» **What the task asks**: Beginning with the line that holds "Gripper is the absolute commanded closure", write out the remaining lines of the material exactly, the last line included.

» **Source material**:

:::::

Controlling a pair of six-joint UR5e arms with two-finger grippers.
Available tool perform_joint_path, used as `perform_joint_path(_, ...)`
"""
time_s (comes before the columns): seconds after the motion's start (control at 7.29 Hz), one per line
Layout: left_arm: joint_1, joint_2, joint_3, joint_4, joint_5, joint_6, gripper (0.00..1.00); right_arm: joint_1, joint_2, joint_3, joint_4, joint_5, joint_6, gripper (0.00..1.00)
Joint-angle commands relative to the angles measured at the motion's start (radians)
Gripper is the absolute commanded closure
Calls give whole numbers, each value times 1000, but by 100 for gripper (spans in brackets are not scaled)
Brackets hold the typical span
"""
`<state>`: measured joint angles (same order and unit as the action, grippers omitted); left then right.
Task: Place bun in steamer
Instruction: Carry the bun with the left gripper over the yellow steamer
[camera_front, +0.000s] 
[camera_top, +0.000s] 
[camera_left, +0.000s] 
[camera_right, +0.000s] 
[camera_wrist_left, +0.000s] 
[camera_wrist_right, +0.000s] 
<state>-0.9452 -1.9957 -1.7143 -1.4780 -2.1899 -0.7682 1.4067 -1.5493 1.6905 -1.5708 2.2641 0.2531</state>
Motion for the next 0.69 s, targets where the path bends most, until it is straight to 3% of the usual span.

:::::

» **Task solution**:
Gripper is the absolute commanded closure
Calls give whole numbers, each value times 1000, but by 100 for gripper (spans in brackets are not scaled)
Brackets hold the typical span
"""
`<state>`: measured joint angles (same order and unit as the action, grippers omitted); left then right.
Task: Place bun in steamer
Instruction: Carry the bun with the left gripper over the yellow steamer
[camera_front, +0.000s] 
[camera_top, +0.000s] 
[camera_left, +0.000s] 
[camera_right, +0.000s] 
[camera_wrist_left, +0.000s] 
[camera_wrist_right, +0.000s] 
<state>-0.9452 -1.9957 -1.7143 -1.4780 -2.1899 -0.7682 1.4067 -1.5493 1.6905 -1.5708 2.2641 0.2531</state>
Motion for the next 0.69 s, targets where the path bends most, until it is straight to 3% of the usual span.

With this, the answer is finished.